→ **PROBLEM DESCRIPTION**
Wherever a line of the records contains "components", copy that line.

BEGIN THE DATA

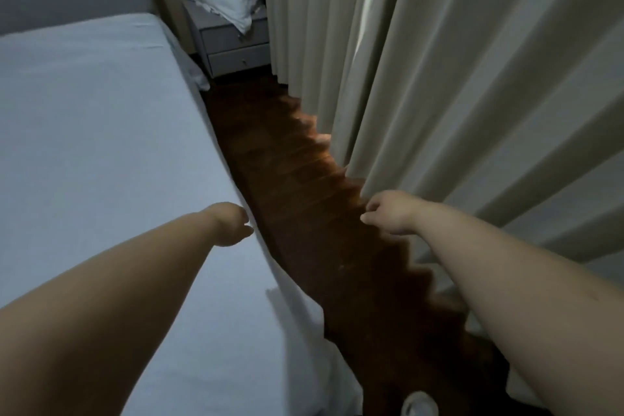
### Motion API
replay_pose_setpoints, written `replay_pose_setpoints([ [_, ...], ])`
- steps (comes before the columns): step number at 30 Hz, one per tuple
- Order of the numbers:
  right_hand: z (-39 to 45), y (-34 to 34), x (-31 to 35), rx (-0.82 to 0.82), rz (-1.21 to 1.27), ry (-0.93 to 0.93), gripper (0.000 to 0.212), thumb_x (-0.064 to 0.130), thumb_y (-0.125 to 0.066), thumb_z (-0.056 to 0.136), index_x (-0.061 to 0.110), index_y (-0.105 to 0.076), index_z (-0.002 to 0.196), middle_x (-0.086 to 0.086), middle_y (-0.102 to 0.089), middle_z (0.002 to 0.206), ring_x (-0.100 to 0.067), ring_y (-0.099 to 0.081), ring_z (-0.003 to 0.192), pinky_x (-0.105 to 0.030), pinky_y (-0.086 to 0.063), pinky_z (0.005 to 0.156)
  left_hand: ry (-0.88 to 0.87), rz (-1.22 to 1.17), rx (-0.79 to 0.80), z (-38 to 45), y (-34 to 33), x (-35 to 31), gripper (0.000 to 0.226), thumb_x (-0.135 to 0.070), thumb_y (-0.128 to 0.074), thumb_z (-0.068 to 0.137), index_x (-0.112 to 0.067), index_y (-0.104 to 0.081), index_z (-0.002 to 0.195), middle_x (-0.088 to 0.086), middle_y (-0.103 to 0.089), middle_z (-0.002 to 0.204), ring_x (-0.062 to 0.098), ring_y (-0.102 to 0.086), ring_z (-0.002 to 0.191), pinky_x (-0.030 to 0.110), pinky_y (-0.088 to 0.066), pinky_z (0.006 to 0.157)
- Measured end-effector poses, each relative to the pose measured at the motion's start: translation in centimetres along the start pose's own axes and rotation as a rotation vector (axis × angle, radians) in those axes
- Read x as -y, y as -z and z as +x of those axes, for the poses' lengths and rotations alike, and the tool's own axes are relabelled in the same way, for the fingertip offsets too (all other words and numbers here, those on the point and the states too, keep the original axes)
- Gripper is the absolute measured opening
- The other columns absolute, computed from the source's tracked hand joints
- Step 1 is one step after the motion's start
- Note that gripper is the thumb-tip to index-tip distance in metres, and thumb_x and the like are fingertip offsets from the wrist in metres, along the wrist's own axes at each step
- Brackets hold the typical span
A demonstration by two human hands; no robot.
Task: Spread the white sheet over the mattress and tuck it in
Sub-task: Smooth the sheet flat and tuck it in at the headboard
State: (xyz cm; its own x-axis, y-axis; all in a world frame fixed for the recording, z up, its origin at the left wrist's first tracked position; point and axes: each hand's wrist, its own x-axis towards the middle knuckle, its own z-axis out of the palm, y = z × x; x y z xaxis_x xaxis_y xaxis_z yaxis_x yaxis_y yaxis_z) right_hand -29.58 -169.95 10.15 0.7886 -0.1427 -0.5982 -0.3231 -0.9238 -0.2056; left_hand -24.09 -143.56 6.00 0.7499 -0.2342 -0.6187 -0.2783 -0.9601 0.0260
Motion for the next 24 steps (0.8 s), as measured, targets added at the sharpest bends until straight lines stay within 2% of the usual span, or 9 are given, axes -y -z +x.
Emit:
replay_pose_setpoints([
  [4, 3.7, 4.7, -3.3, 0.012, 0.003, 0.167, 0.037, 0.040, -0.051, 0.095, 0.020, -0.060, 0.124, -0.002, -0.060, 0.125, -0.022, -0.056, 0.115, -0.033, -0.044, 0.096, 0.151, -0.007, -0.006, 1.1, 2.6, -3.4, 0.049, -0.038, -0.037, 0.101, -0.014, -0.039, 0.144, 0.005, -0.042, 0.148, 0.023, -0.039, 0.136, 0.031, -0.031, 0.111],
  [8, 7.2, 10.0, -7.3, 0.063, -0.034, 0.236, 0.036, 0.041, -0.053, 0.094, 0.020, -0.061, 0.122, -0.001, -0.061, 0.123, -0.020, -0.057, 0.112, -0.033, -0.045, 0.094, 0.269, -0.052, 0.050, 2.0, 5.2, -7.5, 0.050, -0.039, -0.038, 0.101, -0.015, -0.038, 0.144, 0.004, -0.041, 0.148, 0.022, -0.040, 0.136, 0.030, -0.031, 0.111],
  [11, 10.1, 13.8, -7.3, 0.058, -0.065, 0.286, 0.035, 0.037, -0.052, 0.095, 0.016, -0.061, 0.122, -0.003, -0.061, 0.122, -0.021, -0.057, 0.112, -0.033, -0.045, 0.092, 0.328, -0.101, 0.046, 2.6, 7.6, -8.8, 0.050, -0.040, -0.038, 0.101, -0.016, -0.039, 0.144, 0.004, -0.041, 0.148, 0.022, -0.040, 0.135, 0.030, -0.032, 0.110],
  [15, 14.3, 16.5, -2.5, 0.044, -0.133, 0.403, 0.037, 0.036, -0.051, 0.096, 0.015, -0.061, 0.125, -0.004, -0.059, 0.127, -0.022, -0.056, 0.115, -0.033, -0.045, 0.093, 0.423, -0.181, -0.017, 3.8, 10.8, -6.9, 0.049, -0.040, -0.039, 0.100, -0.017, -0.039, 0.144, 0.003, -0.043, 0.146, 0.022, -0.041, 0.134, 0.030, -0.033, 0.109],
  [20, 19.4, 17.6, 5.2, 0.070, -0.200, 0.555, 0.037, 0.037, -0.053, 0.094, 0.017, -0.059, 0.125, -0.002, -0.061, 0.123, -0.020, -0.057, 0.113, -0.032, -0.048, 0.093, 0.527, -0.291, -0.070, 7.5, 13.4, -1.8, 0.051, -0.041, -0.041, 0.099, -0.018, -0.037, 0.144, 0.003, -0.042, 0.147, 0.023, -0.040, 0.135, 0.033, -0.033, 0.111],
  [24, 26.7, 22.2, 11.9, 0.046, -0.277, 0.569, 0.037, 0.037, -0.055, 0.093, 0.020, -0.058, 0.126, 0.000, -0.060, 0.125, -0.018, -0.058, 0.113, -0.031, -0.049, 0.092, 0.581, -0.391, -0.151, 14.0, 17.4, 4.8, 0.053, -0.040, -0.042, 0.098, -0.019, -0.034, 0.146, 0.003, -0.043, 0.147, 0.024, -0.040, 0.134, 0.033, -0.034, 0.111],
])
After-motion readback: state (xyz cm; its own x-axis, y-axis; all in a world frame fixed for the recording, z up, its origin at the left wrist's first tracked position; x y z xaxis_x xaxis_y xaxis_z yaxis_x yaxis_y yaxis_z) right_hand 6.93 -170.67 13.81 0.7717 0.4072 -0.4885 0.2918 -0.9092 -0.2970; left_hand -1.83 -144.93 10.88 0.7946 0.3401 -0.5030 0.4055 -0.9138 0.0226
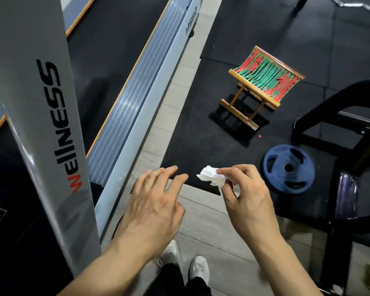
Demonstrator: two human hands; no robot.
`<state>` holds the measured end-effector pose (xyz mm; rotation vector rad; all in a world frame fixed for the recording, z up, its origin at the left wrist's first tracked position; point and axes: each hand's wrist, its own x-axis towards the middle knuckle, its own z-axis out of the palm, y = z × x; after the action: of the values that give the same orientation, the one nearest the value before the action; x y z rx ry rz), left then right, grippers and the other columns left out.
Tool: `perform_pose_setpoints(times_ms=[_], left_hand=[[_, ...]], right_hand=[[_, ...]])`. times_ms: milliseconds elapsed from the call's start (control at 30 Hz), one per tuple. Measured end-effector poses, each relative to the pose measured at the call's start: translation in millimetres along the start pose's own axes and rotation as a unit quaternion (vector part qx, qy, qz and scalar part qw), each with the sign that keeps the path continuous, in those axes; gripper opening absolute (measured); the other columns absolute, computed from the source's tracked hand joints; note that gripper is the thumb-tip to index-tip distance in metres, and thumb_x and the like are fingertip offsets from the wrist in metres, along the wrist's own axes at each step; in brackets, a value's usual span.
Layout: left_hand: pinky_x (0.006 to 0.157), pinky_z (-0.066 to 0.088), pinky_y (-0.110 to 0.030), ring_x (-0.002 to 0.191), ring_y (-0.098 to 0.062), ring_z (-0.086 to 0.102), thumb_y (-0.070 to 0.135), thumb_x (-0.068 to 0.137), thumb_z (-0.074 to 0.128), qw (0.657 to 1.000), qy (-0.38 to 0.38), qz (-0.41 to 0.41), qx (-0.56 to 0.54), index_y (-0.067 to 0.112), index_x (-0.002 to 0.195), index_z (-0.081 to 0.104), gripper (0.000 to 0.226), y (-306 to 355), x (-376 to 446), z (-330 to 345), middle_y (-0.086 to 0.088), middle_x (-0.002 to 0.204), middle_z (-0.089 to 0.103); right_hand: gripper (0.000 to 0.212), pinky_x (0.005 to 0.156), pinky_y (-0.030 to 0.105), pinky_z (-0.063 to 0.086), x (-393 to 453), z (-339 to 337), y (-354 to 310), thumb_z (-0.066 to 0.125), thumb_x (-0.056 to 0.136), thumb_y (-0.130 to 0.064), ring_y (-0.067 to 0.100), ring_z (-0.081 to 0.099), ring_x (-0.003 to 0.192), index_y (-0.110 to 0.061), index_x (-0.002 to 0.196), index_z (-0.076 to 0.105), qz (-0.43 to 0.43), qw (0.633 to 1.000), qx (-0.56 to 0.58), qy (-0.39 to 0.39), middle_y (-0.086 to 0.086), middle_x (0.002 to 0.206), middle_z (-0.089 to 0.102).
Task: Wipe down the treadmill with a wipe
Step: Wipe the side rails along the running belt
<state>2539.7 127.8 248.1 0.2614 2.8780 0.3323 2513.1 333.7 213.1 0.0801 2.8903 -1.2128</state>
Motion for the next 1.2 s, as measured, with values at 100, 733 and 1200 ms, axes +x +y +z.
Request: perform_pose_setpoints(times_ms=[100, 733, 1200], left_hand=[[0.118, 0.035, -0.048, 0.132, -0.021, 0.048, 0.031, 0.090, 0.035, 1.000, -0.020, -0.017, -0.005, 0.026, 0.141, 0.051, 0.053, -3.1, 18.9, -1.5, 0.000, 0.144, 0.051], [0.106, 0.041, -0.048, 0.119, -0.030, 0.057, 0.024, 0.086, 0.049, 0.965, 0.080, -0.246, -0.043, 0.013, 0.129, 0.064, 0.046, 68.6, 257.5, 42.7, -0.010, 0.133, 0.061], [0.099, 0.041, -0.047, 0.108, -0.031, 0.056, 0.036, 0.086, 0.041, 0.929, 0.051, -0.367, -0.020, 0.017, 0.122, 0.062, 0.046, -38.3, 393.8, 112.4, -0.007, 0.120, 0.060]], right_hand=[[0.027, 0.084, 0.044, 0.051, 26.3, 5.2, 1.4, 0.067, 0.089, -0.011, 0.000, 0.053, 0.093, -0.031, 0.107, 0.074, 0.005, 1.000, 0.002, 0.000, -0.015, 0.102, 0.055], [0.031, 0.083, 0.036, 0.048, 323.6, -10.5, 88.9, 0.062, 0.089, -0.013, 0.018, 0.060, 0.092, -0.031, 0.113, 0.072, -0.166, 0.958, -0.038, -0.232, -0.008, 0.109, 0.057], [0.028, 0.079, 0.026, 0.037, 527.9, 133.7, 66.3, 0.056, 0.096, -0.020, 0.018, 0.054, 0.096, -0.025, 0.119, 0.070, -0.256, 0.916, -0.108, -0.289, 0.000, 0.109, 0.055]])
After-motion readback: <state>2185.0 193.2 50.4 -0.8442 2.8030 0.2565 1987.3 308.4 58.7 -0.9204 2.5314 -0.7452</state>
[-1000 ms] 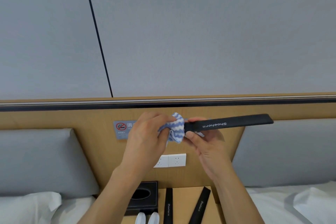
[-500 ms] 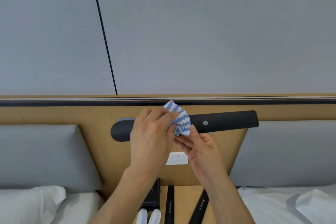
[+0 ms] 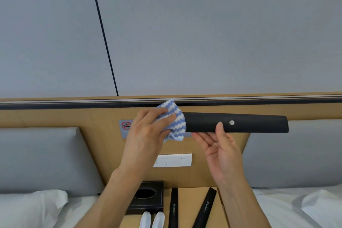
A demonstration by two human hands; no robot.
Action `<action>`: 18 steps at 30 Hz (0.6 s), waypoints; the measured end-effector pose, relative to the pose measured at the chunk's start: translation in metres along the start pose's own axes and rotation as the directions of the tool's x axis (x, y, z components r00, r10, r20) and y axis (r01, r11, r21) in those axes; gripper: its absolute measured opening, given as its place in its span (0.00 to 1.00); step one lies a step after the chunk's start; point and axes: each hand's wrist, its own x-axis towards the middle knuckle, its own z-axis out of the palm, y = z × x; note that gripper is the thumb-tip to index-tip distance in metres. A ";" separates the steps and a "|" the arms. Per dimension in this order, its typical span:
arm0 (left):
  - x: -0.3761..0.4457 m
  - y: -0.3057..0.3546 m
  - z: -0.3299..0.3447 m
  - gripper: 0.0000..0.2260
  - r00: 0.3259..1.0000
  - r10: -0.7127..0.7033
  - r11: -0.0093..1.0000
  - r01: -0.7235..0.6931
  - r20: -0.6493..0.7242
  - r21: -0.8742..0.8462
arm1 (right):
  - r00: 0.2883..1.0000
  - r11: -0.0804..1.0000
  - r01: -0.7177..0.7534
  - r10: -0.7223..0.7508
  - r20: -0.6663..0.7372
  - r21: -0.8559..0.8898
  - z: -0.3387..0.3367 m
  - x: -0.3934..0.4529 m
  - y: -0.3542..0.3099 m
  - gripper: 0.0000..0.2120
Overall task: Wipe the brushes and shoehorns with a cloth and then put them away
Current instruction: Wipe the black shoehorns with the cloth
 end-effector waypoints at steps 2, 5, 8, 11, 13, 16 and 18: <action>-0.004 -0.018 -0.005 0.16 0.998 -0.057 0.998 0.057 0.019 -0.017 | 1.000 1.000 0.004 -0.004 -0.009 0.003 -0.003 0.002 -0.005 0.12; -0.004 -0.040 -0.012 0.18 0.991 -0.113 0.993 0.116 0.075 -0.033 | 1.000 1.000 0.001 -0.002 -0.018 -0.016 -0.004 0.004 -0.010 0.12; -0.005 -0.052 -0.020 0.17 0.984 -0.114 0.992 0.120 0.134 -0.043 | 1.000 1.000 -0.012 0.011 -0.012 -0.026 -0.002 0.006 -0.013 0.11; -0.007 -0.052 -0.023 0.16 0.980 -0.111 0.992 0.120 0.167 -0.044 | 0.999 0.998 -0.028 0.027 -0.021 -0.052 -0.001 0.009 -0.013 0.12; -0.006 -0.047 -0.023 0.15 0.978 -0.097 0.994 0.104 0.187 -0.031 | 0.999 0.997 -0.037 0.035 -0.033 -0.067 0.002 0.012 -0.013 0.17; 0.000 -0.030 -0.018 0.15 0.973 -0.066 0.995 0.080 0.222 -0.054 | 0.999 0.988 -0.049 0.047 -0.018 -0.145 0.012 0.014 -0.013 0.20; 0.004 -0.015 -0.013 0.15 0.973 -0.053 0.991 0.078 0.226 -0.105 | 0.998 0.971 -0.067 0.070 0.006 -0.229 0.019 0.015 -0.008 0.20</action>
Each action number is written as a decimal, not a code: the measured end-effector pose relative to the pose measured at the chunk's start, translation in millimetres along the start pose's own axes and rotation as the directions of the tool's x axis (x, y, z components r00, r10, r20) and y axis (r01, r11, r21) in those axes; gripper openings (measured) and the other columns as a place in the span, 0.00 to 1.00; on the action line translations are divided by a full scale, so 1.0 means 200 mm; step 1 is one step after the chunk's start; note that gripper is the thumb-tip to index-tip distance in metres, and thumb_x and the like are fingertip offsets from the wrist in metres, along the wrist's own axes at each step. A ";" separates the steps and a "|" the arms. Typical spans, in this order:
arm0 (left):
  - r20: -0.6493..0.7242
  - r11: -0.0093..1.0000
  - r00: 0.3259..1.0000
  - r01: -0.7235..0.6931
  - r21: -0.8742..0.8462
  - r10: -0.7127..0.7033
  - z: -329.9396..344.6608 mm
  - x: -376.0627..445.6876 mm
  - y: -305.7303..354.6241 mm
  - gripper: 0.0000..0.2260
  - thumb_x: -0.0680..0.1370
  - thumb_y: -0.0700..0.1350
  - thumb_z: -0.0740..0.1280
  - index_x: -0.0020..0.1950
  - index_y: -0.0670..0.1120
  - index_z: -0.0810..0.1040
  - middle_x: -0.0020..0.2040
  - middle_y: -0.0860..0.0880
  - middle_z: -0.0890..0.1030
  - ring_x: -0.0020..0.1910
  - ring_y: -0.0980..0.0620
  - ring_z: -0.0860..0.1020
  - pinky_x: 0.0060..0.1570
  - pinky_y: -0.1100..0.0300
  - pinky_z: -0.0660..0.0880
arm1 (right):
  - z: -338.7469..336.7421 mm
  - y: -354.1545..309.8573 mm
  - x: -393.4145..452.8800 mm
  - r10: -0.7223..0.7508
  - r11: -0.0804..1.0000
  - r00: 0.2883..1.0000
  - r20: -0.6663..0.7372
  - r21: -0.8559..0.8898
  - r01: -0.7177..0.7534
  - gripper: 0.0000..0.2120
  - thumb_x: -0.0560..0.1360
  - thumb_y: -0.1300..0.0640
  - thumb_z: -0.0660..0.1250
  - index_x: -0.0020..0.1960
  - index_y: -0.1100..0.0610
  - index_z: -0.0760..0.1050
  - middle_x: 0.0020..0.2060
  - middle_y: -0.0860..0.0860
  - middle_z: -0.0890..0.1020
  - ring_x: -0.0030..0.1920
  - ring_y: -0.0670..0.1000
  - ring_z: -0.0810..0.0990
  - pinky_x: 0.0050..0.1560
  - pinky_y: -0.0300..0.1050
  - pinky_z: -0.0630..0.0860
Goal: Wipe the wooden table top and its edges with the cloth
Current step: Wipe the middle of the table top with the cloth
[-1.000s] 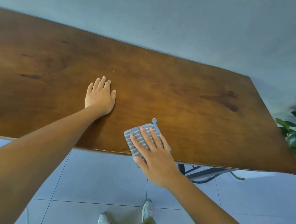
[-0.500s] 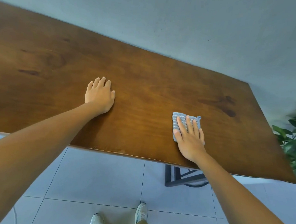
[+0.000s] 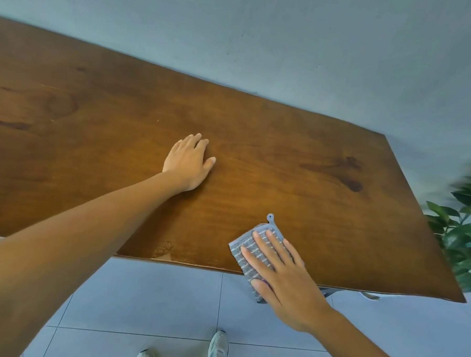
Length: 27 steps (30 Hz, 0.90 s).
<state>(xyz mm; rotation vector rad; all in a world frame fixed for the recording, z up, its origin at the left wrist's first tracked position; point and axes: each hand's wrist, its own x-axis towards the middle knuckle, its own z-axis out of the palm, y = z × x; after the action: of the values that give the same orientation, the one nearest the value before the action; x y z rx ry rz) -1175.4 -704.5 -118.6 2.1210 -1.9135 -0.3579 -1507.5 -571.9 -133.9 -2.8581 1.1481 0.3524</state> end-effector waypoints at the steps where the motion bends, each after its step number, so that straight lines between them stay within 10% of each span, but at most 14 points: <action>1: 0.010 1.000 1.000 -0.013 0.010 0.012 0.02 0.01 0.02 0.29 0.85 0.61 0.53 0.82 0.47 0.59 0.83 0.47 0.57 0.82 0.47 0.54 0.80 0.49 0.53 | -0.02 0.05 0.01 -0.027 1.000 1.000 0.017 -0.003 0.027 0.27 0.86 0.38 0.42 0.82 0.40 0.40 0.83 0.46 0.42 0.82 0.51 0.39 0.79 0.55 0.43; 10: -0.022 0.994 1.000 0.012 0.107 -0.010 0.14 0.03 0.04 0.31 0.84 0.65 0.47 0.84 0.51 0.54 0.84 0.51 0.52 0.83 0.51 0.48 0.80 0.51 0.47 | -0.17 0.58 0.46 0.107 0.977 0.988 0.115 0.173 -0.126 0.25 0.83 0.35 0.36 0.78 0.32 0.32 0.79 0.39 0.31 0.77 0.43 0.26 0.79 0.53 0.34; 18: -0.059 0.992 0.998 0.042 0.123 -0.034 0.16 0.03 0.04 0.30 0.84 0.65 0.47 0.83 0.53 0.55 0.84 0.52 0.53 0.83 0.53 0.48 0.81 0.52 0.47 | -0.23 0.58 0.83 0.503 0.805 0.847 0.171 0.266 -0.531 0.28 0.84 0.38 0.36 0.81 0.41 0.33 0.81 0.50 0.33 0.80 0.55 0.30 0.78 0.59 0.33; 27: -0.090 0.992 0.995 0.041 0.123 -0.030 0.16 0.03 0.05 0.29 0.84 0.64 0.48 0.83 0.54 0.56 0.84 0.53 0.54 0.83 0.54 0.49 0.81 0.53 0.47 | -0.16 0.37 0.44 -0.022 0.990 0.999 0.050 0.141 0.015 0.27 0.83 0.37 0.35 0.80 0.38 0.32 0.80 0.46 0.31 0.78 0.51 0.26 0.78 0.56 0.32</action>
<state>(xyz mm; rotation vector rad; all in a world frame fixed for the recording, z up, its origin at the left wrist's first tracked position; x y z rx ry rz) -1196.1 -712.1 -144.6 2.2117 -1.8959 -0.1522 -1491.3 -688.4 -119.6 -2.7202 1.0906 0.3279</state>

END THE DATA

→ **ANSWER AREA**
Action `<action>`: 18 steps at 30 Hz (0.6 s), waypoints; the measured end-effector pose, relative to the pose measured at the chunk's start: translation in metres along the start pose's own axes and rotation as the directions of the tool's x axis (x, y, z components r00, r10, r20) and y axis (r01, r11, r21) in those axes; gripper: its absolute measured opening, given as its place in its span (0.00 to 1.00); step one lies a step after the chunk's start; point and axes: each hand's wrist, its own x-axis towards the middle knuckle, its own z-axis out of the palm, y = z × x; note that gripper is the thumb-tip to index-tip distance in metres. A ";" separates the steps and a "|" the arms. Per dimension in this order, its typical span:
Each action number is written as a decimal, not a code: the measured end-effector pose relative to the pose measured at the chunk's start, translation in millimetres along the start pose's own axes and rotation as the directions of the tool's x axis (x, y, z components r00, r10, r20) and y axis (r01, r11, r21) in those axes; gripper openings (measured) and the other columns as a place in the span, 0.00 to 1.00; on the action line translations are divided by a full scale, so 1.0 means 200 mm; step 1 is one step after the chunk's start; note that gripper is the thumb-tip to index-tip distance in metres, and thumb_x and the like are fingertip offsets from the wrist in metres, along the wrist's own axes at each step. A ";" separates the steps and a "|" the arms. Typical spans, in this order:

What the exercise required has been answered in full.